Build Your Own R Modules in Azure ML

Article
04/23/2015

This post is by Roope Astala, Senior Program Manager in Microsoft’s Information Management and Machine Learning team.

Azure ML currently offers almost 100 modules to solve a wide spectrum of data science problems that our customers may encounter. Nevertheless, what if you need more, or maybe something a bit different from what we have to offer?

Custom R Modules

Custom R Modules give you a way to extend the built-in module set with your own. You can share these modules with friends or co-workers by putting them in GitHub.

Custom R modules are first-class citizens – they can be used in experiments and operationalized in web services just like built-in modules. You can use such modules for things such as:

Handling of domain-specific data formats.
Flexible data transformations.
Customized feature construction and extraction.

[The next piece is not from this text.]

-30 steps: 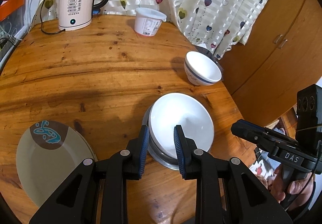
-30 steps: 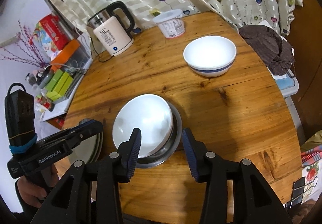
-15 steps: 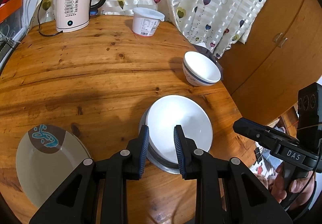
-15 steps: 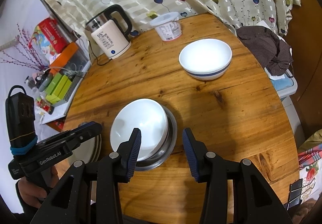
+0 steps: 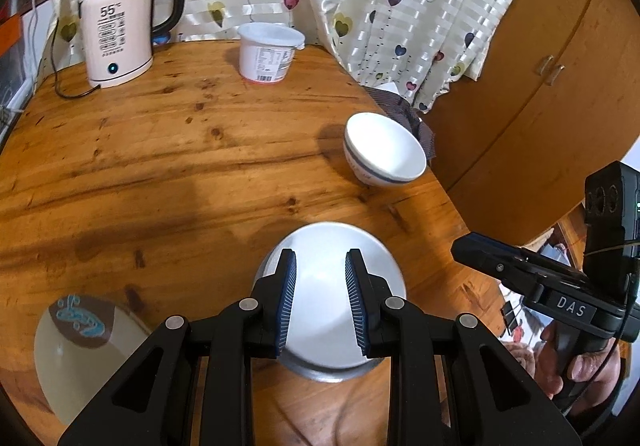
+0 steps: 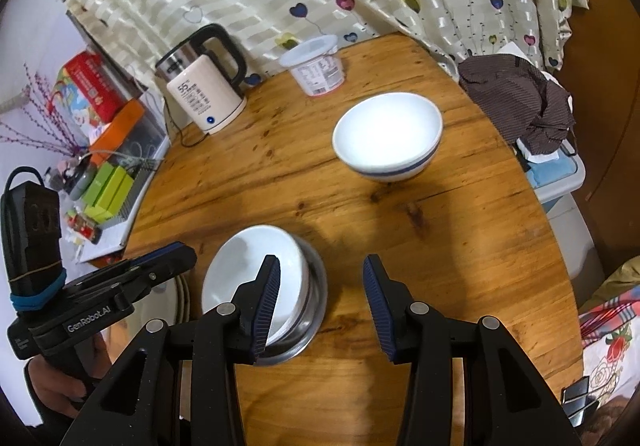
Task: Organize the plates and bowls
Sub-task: 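Open the left gripper and move both tools toward the remaining white bowl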
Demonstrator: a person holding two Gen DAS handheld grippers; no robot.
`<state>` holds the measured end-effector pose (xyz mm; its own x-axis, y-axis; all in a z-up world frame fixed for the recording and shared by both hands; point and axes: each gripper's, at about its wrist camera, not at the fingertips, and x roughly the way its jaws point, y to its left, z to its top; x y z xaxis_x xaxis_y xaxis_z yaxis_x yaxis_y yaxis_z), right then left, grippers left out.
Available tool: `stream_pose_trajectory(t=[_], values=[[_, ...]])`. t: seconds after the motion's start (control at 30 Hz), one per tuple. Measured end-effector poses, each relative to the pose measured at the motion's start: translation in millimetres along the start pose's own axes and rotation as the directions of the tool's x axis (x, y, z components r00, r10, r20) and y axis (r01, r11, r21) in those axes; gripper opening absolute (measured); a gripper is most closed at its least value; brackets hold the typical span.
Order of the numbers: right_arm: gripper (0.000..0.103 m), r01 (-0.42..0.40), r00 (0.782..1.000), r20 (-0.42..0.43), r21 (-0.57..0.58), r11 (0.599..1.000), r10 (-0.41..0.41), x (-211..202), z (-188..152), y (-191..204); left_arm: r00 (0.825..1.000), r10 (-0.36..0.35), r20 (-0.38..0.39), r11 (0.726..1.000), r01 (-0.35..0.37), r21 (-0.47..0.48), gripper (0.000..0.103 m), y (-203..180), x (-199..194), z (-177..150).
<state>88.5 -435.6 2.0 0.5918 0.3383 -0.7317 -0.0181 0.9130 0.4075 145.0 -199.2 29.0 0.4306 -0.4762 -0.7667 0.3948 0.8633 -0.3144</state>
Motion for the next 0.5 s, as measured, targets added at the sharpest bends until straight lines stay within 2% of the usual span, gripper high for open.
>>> stream_pose_trajectory(t=[0.5], values=[[0.043, 0.037, 0.999, 0.035, 0.033, 0.999, -0.038, 11, 31, -25, 0.999, -0.028, -0.045, 0.999, 0.029, 0.034, 0.026, -13, 36, 45]])
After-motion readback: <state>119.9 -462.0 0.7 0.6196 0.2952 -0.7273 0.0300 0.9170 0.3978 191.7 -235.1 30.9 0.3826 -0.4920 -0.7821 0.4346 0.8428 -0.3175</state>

Within your R script, you can use hundreds of R packages preinstalled in Azure ML. You can even bundle your own packages with the module.

Example

As an example, let’s create a module that takes some JSON-formatted data and parses it into an Azure ML dataset. The module consists of 3 parts:

An R code file that defines what the module does.
Optionally, any accompanying files – e.g. configuration files or R code packages.
An XML file that defines what inputs and output and parameters the module will have. In a sense, the XML is the skeleton of the module, and the R code its muscle.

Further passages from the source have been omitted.